▶ [ASSIGNED TASK]:
Below are some records; quote exactly the lines from the one that contains "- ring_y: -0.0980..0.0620" through the one that contains "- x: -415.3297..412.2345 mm", inclusive, and no others.

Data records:
•••••

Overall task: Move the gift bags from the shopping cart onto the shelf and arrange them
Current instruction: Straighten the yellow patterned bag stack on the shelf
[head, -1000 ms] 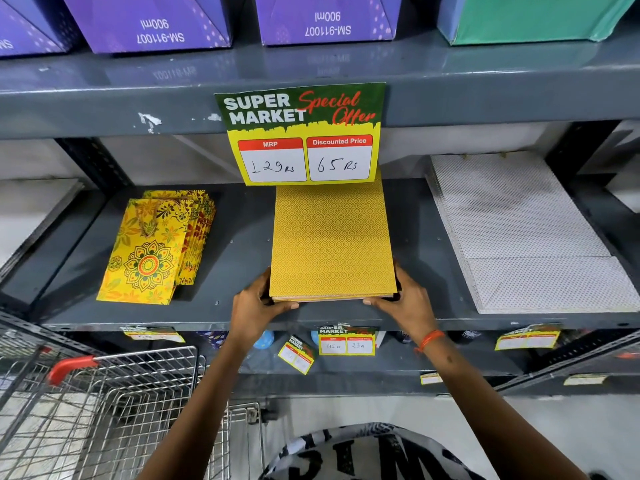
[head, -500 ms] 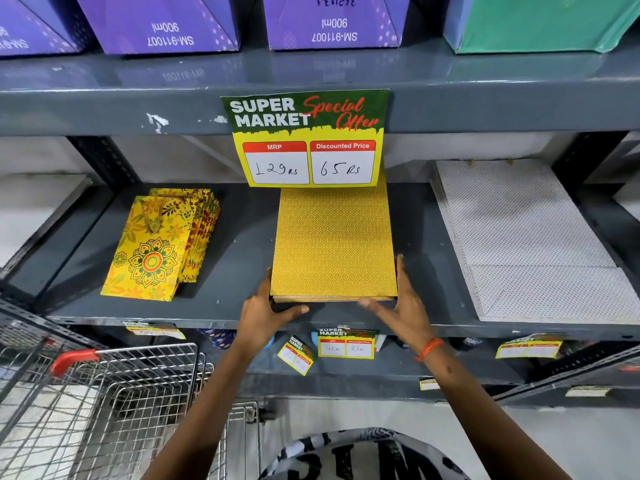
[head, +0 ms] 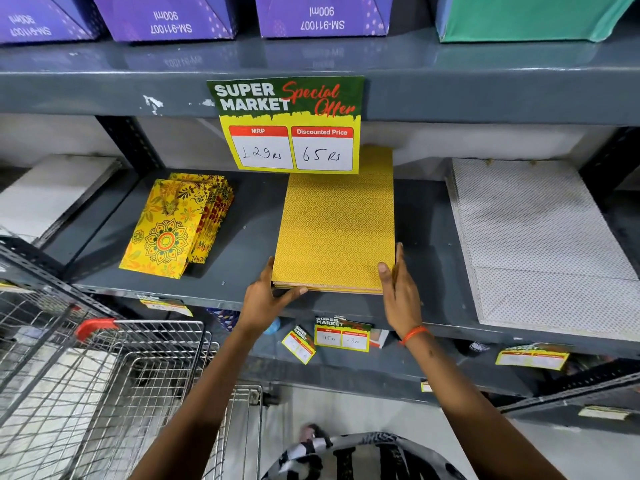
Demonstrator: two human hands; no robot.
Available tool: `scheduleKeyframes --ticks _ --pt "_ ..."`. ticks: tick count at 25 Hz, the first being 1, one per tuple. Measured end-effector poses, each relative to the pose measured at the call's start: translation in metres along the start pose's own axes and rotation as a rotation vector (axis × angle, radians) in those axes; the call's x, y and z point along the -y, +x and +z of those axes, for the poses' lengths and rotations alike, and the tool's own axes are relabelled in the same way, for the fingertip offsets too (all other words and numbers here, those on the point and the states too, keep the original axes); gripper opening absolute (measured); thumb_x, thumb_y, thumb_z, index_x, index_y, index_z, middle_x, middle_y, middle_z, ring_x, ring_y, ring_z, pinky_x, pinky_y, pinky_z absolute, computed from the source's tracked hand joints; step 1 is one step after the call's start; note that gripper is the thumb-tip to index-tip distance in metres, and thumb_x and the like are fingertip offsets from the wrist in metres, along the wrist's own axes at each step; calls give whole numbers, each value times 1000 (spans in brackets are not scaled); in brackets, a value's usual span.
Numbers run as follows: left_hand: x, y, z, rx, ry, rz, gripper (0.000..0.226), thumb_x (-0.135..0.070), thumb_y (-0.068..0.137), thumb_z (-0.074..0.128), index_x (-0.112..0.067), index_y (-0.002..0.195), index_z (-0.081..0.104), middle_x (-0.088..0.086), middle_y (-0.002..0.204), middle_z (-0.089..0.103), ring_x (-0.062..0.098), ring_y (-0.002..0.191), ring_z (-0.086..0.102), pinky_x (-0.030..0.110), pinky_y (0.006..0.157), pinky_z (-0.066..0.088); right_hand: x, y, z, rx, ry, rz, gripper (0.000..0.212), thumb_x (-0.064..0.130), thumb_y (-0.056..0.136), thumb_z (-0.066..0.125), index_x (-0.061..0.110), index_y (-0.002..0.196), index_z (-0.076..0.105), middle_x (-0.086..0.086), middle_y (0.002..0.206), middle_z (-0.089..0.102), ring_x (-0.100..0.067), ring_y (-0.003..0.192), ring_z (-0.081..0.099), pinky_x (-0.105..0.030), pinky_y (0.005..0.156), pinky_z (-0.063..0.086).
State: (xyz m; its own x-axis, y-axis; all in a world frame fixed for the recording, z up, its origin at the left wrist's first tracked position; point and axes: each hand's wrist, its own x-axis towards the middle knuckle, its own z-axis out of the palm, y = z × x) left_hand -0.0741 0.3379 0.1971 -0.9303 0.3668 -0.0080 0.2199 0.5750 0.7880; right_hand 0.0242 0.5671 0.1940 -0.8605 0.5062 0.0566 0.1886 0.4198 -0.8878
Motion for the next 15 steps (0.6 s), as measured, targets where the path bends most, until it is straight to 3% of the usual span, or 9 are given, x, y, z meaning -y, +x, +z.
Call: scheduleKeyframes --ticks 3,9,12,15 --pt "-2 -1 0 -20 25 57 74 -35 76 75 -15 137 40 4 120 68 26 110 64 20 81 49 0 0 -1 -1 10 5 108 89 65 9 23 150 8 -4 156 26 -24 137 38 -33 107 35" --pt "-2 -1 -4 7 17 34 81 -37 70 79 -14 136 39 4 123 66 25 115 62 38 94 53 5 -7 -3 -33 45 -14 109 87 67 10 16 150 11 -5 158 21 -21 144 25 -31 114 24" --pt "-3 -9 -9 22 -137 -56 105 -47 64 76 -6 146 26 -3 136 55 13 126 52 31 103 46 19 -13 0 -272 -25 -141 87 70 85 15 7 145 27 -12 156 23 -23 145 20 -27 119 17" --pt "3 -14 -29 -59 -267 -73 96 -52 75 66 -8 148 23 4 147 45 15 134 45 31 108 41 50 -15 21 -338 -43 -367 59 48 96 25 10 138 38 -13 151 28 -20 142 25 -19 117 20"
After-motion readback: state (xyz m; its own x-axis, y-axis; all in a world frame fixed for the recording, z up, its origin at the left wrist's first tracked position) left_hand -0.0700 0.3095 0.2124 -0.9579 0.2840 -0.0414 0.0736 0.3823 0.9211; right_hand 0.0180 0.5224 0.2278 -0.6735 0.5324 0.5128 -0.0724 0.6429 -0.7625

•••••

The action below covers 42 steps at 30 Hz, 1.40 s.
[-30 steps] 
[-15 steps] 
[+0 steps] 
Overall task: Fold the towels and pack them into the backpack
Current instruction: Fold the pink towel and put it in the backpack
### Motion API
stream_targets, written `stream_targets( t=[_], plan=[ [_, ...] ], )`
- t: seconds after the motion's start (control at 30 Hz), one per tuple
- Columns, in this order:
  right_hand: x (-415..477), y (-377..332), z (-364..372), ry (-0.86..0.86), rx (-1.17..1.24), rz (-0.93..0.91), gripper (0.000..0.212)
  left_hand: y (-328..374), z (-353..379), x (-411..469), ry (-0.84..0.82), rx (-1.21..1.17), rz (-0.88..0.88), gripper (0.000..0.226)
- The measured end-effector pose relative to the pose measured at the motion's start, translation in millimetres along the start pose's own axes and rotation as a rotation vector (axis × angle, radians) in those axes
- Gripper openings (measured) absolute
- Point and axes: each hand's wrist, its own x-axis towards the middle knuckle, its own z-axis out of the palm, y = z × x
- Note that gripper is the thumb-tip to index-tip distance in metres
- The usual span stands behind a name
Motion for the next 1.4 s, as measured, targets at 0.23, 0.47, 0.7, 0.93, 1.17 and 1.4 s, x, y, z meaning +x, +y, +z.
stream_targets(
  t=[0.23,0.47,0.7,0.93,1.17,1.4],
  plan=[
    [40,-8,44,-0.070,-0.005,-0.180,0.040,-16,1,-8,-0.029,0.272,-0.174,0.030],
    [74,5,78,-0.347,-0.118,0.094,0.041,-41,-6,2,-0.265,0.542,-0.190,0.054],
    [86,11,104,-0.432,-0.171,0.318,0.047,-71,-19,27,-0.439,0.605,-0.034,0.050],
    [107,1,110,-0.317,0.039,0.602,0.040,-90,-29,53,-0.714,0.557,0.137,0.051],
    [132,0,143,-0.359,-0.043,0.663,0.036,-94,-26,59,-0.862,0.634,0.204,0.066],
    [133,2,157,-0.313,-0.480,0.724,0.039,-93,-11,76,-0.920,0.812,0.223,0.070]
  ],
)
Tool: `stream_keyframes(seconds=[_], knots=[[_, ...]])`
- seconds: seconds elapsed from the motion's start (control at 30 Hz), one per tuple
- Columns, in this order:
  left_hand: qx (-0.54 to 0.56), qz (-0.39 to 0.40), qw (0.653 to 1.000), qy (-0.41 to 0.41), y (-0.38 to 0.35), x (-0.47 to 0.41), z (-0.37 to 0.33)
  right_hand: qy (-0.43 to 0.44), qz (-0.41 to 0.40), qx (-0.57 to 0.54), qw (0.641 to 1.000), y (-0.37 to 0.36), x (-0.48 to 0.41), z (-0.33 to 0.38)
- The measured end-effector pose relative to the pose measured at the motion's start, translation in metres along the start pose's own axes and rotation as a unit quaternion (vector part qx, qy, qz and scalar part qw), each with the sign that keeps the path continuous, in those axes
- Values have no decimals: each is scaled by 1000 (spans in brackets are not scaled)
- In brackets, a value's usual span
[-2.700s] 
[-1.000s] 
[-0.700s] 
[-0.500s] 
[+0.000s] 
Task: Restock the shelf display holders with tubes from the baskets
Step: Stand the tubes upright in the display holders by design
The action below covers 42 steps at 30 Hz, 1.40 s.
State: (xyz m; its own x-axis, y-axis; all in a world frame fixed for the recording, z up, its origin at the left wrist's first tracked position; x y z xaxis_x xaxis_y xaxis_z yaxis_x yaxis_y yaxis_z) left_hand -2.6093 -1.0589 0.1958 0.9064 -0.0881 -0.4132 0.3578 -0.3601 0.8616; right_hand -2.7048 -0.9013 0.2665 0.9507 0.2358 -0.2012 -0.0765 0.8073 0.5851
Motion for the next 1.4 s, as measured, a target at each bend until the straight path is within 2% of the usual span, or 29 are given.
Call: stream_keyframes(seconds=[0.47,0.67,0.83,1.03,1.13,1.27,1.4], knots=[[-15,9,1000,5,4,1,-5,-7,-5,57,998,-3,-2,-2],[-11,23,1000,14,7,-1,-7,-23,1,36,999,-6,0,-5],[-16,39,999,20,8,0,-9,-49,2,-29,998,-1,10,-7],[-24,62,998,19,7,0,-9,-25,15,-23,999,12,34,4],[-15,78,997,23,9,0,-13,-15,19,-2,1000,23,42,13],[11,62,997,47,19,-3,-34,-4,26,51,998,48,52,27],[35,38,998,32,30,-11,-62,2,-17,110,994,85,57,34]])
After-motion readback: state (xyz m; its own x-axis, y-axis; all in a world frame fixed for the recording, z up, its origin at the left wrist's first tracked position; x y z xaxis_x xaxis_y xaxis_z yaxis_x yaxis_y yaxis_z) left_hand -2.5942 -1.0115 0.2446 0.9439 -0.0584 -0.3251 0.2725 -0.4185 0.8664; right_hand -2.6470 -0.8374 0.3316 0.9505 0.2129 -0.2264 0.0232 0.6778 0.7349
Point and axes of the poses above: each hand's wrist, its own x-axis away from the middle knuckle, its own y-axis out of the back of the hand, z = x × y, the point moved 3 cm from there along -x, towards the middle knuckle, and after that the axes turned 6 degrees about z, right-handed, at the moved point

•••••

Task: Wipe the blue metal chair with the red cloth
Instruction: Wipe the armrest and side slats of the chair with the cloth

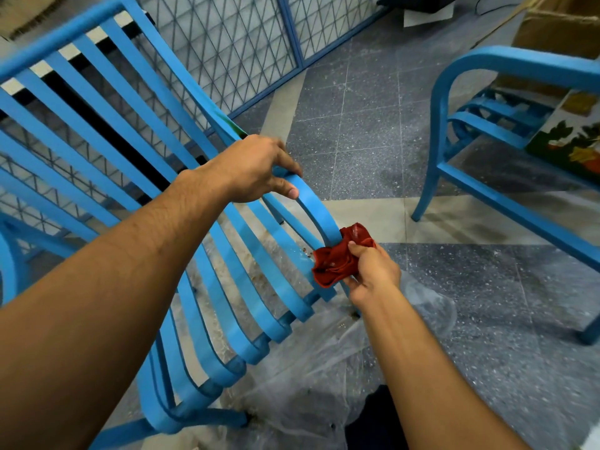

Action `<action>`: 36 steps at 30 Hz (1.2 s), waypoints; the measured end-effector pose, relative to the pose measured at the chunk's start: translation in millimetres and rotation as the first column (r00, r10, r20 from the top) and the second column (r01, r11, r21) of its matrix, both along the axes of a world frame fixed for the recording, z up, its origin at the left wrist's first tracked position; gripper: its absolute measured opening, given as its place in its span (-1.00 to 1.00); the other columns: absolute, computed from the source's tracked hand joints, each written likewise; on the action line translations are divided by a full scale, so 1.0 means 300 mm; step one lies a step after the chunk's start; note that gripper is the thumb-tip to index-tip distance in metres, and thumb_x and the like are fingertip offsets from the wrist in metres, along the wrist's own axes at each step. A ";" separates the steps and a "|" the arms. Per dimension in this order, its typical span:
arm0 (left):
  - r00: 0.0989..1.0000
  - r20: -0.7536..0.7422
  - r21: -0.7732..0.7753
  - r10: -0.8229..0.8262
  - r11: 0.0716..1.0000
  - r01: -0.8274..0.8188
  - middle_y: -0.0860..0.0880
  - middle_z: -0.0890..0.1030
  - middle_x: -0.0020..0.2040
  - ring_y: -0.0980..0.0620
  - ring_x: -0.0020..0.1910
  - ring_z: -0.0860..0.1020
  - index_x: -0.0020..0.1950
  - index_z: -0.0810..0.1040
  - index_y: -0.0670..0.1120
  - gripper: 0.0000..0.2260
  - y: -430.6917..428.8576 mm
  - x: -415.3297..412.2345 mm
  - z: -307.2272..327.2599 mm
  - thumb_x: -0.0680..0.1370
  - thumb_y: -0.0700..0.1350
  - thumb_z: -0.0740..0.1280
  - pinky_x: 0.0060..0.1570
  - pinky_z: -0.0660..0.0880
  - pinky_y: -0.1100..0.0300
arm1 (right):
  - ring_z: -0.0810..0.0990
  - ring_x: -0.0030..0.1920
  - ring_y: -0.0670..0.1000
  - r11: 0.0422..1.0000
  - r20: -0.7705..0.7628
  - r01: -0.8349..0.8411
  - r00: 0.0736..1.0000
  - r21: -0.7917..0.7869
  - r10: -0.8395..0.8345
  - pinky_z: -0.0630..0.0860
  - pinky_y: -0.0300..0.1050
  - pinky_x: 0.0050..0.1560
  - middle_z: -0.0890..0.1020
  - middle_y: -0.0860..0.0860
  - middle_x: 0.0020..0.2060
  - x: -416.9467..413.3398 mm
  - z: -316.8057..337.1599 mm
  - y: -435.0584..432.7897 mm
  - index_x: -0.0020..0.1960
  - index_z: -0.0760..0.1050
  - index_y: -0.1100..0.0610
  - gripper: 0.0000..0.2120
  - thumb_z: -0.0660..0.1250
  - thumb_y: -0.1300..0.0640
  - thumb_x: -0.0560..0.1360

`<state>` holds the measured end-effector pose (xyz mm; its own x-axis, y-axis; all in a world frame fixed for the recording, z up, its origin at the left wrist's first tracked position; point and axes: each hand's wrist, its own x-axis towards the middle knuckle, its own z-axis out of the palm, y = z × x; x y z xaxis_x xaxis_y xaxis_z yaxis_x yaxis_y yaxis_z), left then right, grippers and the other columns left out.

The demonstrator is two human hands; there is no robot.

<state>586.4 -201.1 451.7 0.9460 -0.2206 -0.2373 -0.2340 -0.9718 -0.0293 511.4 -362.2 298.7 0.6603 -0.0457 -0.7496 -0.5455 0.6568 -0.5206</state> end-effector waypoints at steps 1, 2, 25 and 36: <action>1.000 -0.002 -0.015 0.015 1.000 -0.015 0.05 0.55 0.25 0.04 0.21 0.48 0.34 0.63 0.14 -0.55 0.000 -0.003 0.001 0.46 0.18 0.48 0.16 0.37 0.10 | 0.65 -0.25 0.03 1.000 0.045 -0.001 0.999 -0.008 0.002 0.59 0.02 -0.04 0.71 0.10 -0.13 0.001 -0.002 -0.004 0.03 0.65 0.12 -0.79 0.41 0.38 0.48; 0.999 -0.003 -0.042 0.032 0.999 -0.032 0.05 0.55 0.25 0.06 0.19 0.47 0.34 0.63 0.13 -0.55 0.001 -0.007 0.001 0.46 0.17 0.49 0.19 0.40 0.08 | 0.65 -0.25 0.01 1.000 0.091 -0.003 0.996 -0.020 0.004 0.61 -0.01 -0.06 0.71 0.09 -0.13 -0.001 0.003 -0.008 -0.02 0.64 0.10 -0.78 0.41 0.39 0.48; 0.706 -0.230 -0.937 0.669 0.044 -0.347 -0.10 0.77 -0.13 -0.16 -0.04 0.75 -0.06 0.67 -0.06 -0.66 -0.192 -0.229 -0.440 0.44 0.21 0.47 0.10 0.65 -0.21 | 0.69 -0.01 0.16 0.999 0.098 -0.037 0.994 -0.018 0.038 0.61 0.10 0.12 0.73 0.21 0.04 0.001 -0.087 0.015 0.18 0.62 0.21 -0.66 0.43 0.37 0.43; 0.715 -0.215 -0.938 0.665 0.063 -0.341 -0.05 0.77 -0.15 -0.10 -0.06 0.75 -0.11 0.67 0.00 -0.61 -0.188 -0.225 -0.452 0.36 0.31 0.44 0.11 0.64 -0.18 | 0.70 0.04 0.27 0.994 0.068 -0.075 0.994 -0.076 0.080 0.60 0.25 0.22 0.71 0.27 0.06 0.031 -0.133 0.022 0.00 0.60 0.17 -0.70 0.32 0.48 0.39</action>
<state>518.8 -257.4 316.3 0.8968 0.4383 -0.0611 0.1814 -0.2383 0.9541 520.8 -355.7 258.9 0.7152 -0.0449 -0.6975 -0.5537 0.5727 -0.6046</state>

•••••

▶ [RESULT FOR THIS EXERCISE]:
  - ring_y: -0.0980..0.0620
  - ring_x: -0.0020..0.1910
  - ring_z: -0.0860..0.1020
  - index_x: -0.0020..0.1950
  - index_z: -0.0810..0.1040
  - index_y: -0.0670..0.1120
  - gripper: 0.0000..0.2260
  - y: -430.6917..428.8576 mm
  - x: -415.3297..412.2345 mm

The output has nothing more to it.